PROBLEM REQUIREMENTS
Pull out of the data below the stretch of lines bounded by the one containing "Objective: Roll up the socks" and the one containing "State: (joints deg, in", both bounds included, unchanged.

DATASET SECTION
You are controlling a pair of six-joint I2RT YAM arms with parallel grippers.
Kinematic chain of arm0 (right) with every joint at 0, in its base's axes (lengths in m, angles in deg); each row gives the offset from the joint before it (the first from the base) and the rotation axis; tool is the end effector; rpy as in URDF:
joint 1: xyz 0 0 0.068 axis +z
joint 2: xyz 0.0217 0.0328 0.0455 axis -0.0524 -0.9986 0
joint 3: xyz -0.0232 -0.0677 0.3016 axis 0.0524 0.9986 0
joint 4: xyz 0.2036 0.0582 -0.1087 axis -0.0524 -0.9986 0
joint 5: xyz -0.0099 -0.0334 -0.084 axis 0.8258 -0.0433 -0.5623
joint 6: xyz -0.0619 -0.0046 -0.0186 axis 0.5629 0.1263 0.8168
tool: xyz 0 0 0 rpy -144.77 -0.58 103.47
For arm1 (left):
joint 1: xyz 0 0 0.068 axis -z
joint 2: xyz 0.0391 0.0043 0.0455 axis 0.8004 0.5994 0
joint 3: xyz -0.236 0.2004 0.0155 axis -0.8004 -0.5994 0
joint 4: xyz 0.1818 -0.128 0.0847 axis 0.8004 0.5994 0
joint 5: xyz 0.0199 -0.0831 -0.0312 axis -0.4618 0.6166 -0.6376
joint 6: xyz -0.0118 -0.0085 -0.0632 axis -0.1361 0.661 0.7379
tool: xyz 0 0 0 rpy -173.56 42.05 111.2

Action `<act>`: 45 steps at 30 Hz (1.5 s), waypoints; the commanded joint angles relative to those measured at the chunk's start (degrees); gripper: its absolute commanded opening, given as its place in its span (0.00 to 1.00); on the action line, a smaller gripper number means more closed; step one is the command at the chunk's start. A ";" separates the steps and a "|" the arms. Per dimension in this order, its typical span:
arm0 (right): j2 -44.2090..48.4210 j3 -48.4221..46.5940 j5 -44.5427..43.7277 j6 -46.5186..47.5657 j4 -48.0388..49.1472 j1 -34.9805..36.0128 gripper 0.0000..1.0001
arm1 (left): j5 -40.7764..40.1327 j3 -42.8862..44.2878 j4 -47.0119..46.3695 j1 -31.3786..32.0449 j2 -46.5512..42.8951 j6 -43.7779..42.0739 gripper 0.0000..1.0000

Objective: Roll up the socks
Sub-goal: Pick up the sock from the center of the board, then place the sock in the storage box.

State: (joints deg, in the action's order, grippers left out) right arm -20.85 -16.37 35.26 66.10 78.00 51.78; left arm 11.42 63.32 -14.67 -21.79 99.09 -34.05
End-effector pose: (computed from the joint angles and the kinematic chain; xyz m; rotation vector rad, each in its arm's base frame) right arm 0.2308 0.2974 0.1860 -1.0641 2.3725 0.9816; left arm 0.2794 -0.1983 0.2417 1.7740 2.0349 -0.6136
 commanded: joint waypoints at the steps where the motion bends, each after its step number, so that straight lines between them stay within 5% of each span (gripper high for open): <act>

OUTPUT
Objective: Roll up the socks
Sub-goal: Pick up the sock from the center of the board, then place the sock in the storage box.

State: (joints deg, in the action's order, grippers left out) right arm -20.85 -16.37 35.26 66.10 78.00 51.78; left arm 11.42 63.32 -14.67 -21.79 99.09 -34.05

The answer requires no additions.